# Activity
The data must be returned in full and exactly as given.

START Recorded information

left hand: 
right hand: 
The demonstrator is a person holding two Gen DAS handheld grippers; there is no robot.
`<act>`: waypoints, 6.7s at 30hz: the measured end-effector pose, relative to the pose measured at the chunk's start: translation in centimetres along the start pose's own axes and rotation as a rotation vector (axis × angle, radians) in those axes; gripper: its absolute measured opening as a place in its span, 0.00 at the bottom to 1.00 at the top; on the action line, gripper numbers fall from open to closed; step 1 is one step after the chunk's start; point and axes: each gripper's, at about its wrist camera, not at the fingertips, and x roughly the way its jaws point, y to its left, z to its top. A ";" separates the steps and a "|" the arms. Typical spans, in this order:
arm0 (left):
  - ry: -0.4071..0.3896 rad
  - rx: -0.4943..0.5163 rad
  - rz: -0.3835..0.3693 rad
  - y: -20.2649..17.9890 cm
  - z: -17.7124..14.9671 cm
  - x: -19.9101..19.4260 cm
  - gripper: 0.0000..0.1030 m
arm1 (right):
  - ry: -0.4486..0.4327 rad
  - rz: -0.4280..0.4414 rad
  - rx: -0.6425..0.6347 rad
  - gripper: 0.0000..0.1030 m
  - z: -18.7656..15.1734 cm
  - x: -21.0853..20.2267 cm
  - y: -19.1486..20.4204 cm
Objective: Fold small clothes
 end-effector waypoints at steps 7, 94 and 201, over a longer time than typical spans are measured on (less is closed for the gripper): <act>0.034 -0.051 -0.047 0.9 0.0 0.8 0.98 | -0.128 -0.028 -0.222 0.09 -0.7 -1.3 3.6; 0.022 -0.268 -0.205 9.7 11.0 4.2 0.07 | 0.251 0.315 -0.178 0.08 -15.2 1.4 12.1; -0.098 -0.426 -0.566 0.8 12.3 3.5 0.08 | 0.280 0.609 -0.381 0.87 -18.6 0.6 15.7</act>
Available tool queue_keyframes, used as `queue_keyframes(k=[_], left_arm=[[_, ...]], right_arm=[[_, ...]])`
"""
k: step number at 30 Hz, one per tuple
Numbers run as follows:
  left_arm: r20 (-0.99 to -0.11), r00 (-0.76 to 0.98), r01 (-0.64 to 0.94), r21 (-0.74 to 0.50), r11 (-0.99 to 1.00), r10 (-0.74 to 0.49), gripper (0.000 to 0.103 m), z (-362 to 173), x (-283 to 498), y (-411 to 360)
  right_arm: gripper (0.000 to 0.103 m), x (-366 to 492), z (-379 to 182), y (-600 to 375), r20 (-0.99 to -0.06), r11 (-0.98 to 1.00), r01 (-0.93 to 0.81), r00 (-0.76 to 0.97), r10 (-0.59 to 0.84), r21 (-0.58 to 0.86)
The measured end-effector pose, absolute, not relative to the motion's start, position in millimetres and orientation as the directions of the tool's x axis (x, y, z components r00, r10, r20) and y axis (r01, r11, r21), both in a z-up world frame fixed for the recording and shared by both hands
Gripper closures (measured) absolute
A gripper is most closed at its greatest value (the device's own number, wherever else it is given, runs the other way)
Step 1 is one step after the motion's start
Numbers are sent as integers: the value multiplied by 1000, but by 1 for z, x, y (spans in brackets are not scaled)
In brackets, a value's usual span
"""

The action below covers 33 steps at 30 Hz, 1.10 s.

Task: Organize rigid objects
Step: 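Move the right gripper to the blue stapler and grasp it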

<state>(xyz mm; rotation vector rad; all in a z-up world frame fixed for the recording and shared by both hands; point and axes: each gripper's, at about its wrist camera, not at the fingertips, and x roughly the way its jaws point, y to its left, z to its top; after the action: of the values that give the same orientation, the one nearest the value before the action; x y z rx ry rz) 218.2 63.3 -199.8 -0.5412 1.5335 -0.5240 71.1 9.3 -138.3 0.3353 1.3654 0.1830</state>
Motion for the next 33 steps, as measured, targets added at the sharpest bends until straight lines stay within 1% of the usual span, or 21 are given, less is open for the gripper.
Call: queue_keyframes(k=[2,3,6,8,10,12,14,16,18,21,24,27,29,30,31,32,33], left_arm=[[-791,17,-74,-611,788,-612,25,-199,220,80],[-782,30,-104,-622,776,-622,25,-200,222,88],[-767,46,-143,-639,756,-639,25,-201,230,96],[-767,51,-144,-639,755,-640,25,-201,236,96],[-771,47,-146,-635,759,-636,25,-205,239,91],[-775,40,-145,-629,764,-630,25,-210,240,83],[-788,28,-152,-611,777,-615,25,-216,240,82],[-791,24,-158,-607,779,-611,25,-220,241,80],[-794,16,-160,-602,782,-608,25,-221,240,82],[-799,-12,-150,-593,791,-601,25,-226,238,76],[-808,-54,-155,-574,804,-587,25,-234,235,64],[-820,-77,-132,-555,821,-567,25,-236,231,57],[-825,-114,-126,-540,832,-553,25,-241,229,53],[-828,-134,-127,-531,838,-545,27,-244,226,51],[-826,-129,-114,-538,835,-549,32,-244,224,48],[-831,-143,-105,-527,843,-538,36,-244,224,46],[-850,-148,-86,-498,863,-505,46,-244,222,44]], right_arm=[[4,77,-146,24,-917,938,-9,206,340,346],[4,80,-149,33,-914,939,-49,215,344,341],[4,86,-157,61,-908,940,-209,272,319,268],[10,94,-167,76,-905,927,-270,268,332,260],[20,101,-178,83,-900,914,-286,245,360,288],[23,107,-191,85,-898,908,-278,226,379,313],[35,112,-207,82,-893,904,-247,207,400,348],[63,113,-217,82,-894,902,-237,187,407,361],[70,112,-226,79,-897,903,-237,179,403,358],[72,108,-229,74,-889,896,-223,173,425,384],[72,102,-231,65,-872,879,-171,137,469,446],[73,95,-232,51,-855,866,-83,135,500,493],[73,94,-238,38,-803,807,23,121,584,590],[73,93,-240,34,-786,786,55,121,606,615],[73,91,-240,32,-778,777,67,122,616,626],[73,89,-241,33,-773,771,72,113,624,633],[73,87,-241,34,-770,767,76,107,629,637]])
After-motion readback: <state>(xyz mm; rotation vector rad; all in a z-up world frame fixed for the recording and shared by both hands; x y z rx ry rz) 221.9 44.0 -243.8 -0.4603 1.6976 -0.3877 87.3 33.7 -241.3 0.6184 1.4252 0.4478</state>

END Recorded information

# Exercise result
left hand: 
right hand: 
The demonstrator is a person holding two Gen DAS handheld grippers; there is no robot.
`<act>`: waypoints, 6.7s at 30hz: the measured end-effector pose, relative to the pose measured at the chunk's start: translation in centimetres along the start pose's own axes and rotation as a rotation vector (axis × angle, radians) in those axes; gripper: its absolute measured opening as a place in its span, 0.00 at the bottom to 1.00 at the top; on the action line, gripper numbers fall from open to closed; step 1 is one step after the chunk's start; point and axes: each gripper's, at about its wrist camera, not at the fingertips, and x roughly the way its jaws point, y to its left, z to its top. A ";" separates the steps and a "|" the arms. Typical spans, in this order:
arm0 (left):
  - ry: -0.4071..0.3896 rad
  - rx: -0.4943..0.5163 rad
  - rz: -0.3835..0.3693 rad
  - y: -20.2649..17.9890 cm
  - z: -17.7124..14.9671 cm
  - x: -19.9101..19.4260 cm
  - gripper: 0.0000..0.1030 m
arm1 (right):
  - ry: -0.4486..0.4327 rad
  - rz: -0.4280..0.4414 rad
  - rx: -0.6425..0.6347 rad
  - gripper: 0.0000..0.1030 m
  - z: -18.7656..15.1734 cm
  - x: -21.0853..20.2267 cm
  - y: -19.1486..20.4204 cm
Objective: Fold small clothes
 end-effector waypoints at steps 7, 94 and 201, over a longer time than typical spans are measured on (less is closed for the gripper): <act>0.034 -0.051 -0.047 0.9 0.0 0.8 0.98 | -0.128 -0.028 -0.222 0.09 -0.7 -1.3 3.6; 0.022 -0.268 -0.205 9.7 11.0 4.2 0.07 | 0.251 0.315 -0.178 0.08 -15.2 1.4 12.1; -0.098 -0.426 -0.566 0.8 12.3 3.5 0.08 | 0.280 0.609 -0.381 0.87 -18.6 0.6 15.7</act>
Available tool queue_keyframes, used as `queue_keyframes(k=[_], left_arm=[[_, ...]], right_arm=[[_, ...]])`
"""
k: step number at 30 Hz, one per tuple
Numbers run as follows:
  left_arm: r20 (-0.99 to -0.11), r00 (-0.76 to 0.98), r01 (-0.64 to 0.94), r21 (-0.74 to 0.50), r11 (-0.99 to 1.00), r10 (-0.74 to 0.49), gripper (0.000 to 0.103 m), z (-362 to 173), x (-283 to 498), y (-411 to 360)
  right_arm: gripper (0.000 to 0.103 m), x (-366 to 492), z (-379 to 182), y (-600 to 375), r20 (-0.99 to -0.06), r11 (-0.98 to 1.00), r01 (-0.93 to 0.81), r00 (-0.76 to 0.97), r10 (-0.59 to 0.84), r21 (-0.58 to 0.86)
The measured end-effector pose, absolute, not relative to the motion's start, position in millimetres and orientation as the directions of the tool's x axis (x, y, z components r00, r10, r20) and y axis (r01, r11, r21), both in a z-up world frame fixed for the recording and shared by both hands
Gripper closures (measured) absolute
A gripper is most closed at its greatest value (the device's own number, wherever else it is given, runs the other way)
Step 1 is one step after the motion's start
Numbers are sent as integers: the value multiplied by 1000, but by 1 for z, x, y (spans in brackets are not scaled)
In brackets, a value's usual span
"""

The action below covers 33 steps at 30 Hz, 1.10 s.

Task: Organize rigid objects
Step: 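Move the right gripper to the blue stapler and grasp it
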
<state>(xyz mm; rotation vector rad; all in a z-up world frame fixed for the recording and shared by both hands; point and axes: each gripper's, at about its wrist camera, not at the fingertips, and x roughly the way its jaws point, y to its left, z to its top; after the action: of the values that give the same orientation, the one nearest the value before the action; x y z rx ry rz) 218.2 63.3 -199.8 -0.5412 1.5335 -0.5240 71.1 9.3 -138.3 0.3353 1.3654 0.1830</state>
Motion for the next 33 steps, as measured, targets added at the sharpest bends until straight lines stay within 1% of the usual span, or 21 are given, less is open for the gripper.
Call: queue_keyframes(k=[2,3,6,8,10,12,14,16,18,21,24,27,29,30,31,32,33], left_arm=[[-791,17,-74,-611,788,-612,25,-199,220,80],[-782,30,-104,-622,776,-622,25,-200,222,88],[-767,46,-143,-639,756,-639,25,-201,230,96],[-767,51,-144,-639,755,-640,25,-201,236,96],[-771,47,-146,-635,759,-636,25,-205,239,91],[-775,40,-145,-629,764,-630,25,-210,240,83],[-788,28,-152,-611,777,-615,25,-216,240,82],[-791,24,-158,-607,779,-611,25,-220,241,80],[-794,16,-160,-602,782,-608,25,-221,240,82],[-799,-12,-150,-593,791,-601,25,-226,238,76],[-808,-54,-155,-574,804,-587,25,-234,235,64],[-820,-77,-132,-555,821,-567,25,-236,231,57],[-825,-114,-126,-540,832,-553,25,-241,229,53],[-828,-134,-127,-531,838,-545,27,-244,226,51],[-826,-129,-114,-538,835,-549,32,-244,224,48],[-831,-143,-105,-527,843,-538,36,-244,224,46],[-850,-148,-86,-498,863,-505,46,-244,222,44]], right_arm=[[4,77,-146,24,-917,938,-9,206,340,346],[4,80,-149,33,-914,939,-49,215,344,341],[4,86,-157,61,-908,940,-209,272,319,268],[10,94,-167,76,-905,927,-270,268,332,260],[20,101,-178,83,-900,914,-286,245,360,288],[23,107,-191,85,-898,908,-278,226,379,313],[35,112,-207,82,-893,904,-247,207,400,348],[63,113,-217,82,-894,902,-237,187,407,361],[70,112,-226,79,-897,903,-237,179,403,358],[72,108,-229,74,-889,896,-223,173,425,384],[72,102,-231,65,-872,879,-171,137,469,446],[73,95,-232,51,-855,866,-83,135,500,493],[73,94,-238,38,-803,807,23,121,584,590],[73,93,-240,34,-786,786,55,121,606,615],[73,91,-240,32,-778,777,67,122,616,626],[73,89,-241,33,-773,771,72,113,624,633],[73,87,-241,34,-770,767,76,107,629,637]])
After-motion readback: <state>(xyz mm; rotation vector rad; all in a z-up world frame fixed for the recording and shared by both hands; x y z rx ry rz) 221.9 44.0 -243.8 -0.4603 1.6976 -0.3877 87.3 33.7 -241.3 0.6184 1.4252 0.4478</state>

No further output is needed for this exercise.